Trading in derivatives tied to the EURO STOXX 50® Volatility Index, or VSTOXX®, will end 2017 with record volumes as more investors turn to the benchmark as a gauge of political and market risk in Europe.

The average monthly open interest of futures and options on the VSTOXX has been twice as high in 2017 than a year earlier, underpinned by demand for portfolio hedges against events such as the French elections. Daily trading volume in the futures has been on average 37% higher this year relative to 2016, while trading in options has more than doubled.

Protection against a drop in equities

The VSTOXX indices track real-time options prices for the EURO STOXX 50® Index, thus reflecting market expectations of future volatility – also known as implied volatility – in Eurozone stocks. As markets fall or rise, prices for options tend to move in opposite direction.

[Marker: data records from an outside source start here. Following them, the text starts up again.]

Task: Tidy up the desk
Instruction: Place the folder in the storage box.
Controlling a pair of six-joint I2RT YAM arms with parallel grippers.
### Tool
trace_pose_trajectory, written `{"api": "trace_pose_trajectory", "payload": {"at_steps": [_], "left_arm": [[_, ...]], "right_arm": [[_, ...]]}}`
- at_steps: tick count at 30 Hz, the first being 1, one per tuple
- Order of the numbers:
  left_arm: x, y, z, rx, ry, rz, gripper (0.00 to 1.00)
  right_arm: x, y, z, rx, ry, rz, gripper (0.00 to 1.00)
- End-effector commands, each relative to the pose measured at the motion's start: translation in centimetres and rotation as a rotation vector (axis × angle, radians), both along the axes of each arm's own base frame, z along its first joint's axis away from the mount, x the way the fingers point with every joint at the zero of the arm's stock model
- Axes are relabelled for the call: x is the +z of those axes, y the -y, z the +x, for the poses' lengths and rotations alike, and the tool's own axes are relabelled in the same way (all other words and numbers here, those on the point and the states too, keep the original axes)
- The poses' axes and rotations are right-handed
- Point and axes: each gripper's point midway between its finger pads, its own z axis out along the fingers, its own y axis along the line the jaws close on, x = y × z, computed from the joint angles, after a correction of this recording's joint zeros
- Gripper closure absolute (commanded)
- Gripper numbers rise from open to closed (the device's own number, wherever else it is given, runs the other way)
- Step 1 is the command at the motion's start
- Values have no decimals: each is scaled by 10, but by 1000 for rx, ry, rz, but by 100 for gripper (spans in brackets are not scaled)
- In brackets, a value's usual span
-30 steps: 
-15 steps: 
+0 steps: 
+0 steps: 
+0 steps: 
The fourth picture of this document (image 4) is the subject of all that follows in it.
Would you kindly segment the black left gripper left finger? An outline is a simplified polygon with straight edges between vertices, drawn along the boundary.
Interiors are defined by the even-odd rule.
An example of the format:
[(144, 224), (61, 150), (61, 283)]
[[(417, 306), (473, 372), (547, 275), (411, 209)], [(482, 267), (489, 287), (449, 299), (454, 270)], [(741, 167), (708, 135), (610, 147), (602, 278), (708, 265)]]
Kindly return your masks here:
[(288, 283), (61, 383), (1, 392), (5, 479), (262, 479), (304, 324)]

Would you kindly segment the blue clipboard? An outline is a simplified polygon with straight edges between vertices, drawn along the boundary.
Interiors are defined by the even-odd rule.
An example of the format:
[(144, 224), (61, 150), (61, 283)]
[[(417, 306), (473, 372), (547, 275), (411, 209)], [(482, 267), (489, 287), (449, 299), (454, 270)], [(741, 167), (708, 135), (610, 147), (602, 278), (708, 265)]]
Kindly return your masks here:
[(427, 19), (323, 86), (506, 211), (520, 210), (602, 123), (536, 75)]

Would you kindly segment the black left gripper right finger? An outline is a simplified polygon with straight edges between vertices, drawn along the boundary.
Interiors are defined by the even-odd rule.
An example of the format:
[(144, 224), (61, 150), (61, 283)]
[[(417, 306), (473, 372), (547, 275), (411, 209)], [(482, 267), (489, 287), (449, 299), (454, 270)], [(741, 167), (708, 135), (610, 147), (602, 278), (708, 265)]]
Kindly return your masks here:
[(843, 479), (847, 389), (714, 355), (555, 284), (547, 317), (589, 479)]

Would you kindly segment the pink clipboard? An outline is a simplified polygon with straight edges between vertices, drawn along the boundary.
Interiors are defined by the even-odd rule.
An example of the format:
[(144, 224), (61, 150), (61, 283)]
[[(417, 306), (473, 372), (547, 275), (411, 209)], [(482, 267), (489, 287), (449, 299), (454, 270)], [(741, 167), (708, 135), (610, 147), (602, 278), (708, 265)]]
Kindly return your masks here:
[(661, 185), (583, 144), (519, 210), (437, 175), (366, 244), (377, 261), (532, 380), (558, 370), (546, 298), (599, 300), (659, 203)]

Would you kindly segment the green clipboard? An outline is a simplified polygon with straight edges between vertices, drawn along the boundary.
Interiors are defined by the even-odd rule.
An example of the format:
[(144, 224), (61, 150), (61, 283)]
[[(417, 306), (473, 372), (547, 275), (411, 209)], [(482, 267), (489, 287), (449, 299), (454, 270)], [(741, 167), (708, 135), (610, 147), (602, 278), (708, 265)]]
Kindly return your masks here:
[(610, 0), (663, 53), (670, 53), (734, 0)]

The VSTOXX fell to a record low of 11.05 on Oct. 18, compared with an average of 24.6 since 1999.

The number of open contracts in the derivatives spiked between February and April this year, coinciding with Dutch elections on Mar. 15 and a first-round vote in France’s presidential elections on Apr. 23. Investors closed hedges after populist candidates in both polls were seen off by moderates, easing concern of anti-euro and anti-globalization policies.

“VSTOXX futures and options have reached a critical liquidity threshold and have become the hedge of choice towards European macroeconomic and political events,” says Philipp Schultze, head of European sell-side sales for equity and index derivatives at Eurex. “We see more and more activity and different trading styles.”

Much of the increase in trading volume is structural, and can be explained by rising demand from the US, says Schultze. The Commodity Futures Trading Commission (CFTC) in 2012 granted approval for trading of VSTOXX mini futures for US-domiciled investors.

Chart 2 shows hourly trading volume in VSTOXX futures. Volume jumps after 2pm CET, something that can be attributed to US orders.

VSTOXX futures are widely used as portfolio insurance against market pullbacks and to hedge more exotic aspects of investment books. But they have also become popular as trading instruments in their own right.

This includes relative trades against other volatility gauges – such as the VIX index in the US – as well as directional trading bets against the VSTOXX’s history and mean, spread trading between different futures maturities, and dispersion trading between the index and EURO STOXX 50 components.

Last May, VelocityShares launched a long- (EVIX) and a short-VSTOXX futures (EXIV) exchange-traded note, giving access to European volatility to a whole new segment of U.S. investors.

Options in demand

VSTOXX options, on the other hand, have proved popular to protect portfolios against specific political events in the future with significant anticipation.

For example, around the UK’s EU membership referendum on Jun. 23, 2016, open interest in VSTOXX options with July expiry topped all other maturities, not just during the event but also in the months prior. On several days in April, May and June, the July expiry had more open positions than the front-month contracts.  

In February 2017 Eurex launched American-style options on VSTOXX futures as an underlying, which were approved by the CFTC. This has opened up a new source of demand from US investors that could be a big driver for that market, says Schultze.

Outlook for 2018 and beyond

While key national elections in Europe are behind us, 2018 has enough scheduled events in store that could stir uncertainty and volatility. These include elections in Italy, the formation of a German government and Britain’s negotiations to leave the UK.

Beyond specific events, Schultze sees VSTOXX trading volumes increasing in coming years as the market solidifies its position among global investors.

“With more flows into European specific volatility investments, the market reaches ever-enhanced levels of liquidity and pricing,” he says. “The positive volume development in those products is structural and long term in nature.”